** WHAT YOU ARE ASKED TO DO **
Below this line is the material. Write out only its lines from the one containing "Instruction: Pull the" through the one containing "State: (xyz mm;", both kept, exactly.

** SUPPLIED MATERIAL **

════════════════

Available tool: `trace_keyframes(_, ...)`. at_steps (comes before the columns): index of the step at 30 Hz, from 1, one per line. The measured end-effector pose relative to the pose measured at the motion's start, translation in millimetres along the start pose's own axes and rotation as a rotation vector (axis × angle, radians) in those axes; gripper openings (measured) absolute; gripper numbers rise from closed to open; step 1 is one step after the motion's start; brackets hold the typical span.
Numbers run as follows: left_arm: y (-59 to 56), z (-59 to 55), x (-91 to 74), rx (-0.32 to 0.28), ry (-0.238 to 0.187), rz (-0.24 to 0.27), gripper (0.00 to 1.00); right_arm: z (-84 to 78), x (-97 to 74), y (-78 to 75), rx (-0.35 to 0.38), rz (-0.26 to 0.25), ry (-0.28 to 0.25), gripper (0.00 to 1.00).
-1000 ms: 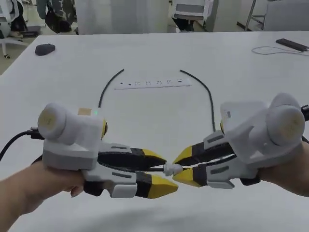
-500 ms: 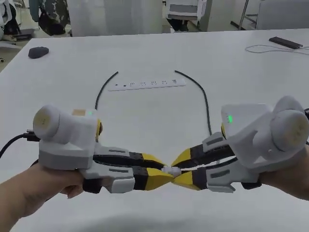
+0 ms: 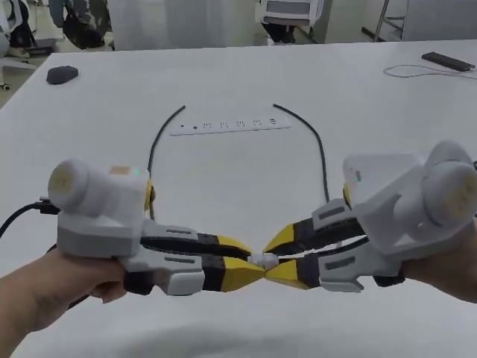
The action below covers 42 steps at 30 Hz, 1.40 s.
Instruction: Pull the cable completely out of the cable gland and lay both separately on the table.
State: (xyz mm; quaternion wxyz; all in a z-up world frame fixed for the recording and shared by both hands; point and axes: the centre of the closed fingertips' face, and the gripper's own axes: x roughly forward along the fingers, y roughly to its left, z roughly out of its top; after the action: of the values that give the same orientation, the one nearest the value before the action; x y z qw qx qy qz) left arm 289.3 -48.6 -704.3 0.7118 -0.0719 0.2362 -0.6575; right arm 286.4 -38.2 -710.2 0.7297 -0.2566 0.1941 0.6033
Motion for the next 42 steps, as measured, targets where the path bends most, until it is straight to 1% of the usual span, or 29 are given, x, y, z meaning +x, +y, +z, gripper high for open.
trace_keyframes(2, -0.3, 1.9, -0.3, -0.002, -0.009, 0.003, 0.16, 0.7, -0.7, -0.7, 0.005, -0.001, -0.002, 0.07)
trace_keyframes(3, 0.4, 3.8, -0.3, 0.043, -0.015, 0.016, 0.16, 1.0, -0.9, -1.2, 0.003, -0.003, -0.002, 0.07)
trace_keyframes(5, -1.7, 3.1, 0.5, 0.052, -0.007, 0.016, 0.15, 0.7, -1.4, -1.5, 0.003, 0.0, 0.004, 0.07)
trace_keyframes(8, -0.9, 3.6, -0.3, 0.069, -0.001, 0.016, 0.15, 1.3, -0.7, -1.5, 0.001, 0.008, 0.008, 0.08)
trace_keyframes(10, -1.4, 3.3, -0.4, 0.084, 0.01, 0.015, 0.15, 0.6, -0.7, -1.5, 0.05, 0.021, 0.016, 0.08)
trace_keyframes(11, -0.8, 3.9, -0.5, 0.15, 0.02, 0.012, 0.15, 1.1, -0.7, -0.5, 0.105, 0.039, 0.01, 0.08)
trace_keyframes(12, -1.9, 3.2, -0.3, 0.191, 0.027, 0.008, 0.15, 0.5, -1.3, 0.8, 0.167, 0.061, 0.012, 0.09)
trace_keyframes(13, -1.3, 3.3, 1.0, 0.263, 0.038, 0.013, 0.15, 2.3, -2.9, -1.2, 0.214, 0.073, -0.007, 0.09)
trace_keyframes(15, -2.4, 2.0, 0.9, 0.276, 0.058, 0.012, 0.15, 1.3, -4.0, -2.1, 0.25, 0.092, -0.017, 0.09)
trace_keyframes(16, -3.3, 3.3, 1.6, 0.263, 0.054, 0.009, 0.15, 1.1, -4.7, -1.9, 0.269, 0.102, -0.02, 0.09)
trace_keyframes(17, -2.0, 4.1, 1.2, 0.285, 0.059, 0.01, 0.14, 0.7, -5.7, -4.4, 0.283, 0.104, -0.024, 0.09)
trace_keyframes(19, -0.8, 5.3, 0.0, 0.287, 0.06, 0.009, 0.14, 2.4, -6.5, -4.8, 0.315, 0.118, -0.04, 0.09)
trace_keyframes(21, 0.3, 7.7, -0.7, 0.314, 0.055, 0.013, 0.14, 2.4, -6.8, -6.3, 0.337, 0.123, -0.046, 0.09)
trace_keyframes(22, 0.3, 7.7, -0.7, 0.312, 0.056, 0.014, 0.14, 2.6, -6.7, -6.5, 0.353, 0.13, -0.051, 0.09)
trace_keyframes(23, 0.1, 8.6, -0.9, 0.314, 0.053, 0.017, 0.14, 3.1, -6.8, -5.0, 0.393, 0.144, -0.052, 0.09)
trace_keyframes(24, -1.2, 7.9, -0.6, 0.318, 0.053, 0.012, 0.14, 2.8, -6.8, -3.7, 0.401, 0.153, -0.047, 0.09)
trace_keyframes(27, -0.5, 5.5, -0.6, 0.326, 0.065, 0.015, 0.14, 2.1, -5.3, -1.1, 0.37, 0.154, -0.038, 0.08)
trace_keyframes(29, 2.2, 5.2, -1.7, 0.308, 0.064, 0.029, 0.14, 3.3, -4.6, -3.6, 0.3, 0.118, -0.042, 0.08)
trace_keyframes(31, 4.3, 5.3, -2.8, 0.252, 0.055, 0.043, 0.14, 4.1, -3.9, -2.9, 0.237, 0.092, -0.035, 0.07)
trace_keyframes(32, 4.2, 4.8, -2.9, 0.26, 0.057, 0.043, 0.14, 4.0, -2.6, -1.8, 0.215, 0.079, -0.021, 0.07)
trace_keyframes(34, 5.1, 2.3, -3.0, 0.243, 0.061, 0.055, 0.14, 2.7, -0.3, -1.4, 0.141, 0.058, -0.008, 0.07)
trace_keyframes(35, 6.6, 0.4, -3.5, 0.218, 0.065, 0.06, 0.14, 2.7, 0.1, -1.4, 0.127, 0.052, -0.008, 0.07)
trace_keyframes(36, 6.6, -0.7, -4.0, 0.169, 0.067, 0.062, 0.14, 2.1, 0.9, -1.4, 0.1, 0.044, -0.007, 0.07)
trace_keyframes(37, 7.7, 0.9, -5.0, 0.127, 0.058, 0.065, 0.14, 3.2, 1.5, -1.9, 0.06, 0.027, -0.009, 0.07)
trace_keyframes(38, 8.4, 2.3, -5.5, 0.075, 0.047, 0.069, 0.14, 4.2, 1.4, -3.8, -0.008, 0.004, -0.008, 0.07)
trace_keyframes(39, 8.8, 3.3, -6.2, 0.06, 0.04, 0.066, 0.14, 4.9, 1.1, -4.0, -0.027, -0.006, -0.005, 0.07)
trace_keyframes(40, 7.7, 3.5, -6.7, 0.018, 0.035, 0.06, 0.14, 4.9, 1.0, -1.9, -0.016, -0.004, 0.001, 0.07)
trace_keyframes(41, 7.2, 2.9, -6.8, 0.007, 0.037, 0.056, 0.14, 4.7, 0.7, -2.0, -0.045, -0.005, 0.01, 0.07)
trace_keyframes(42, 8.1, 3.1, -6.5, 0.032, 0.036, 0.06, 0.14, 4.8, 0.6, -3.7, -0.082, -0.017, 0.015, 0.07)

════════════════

** TASK SOLUTION **
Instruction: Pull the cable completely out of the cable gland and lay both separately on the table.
State: (xyz mm; quaternion wxyz; all in a z-up world frame fixed for the recording and shared by both hands; point and axes: the centre of the closed fingertips' face, and the gripper's own axes: x roughly forward along the fingers, y roughly to its left, z roughly out of its top; after the action: of the values that give the same orientation, the one nearest the value before the action; x y z qw qx qy qz) left arm 289.3 -48.6 -704.3 0.7118 -0.0719 0.2362 -0.6575; right arm 286.4 -38.2 -710.2 0.7297 -0.2566 0.1941 0.6033

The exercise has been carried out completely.